Secara terpisah, Epidemiolog dari Fakultas Kesehatan Masyarakat Universitas Indonesia (FKM UI), Pandu Riono, mengatakan posisi Indonesia pada akhir 2022 sangat tepat untuk mulai mengakhiri pandemi.

"Lakukan secara bertahap dengan menghapus pembatasan kegiatan masyarakat dan tetap mengejar cakupan vaksinasi," ujarnya.

Ia mengatakan September 2022 menjadi waktu transisi bagi Indonesia ke pemulihan sosial ekonomi dengan memperhatikan kelompok yang paling terdampak.

Lebih jauh, Dicky menekankan status endemi Covid-19 masih tetap perlu diantisipasi. Jangan sampai virus tersebut bersirkulasi dan bermutasi di Indonesia.
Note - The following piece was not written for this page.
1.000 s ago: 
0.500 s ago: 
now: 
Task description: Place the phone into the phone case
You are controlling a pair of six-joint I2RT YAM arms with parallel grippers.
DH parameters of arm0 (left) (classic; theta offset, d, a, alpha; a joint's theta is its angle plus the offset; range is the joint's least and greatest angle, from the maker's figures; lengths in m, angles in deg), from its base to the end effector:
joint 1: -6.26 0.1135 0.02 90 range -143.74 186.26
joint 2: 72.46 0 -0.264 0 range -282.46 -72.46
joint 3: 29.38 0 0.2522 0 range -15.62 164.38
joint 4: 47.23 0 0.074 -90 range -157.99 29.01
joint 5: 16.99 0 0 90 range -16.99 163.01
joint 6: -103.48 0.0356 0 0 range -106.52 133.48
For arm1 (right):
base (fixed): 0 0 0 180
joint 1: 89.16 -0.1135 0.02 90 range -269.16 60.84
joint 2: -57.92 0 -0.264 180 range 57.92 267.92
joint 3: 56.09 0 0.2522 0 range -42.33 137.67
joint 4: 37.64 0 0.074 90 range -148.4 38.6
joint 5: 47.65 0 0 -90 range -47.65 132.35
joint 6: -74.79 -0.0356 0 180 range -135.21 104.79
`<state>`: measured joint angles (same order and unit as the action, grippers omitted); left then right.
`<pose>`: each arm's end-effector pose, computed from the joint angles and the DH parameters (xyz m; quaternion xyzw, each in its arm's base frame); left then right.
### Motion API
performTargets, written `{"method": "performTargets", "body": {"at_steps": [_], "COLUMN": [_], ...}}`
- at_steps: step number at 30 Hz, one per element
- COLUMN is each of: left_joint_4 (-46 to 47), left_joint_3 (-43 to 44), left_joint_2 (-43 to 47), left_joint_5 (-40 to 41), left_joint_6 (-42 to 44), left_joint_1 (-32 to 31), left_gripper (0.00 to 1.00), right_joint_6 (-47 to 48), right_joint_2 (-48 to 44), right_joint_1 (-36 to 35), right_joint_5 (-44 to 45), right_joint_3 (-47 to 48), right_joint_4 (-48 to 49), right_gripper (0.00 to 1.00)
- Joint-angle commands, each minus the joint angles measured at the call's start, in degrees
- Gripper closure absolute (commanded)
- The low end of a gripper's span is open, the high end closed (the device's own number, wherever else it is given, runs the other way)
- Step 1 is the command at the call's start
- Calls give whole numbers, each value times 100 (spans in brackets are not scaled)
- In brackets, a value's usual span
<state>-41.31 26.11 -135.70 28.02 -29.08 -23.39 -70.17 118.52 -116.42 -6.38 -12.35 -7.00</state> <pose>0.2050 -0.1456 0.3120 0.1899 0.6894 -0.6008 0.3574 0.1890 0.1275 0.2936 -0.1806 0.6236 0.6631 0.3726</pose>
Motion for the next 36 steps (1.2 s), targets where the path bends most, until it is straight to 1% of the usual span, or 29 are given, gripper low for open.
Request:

"Artinya, kalau endemik ini terjadi jangan sampai terjadi di Indonesia. Kita harus terkendali dan bisa meminimalisir peluang dari virus bersirkulasi di Indonesia," ujar Dicky kepada Koran Jakarta.

Dia menilai situasi Indonesia semakin membaik dalam mengendalikan Covid-19. Meski begitu, masih banyak indikator yang perlu pembenahan.

Dia menyebut, modal imunitas penduduk Indonesia perlu diperkuat dengan data. Dengan begitu, hal tersebut bisa benar-benar mengantisipasi subvarian dan tren keparahan dan kematian dari Covid-19.

"Masih ada sebagian dari masyarakat kita yang jadi korban. Gejala long Covid sangat serius terutama kelompok lansia dan komorbid dampaknya bisa cukup besar," jelasnya.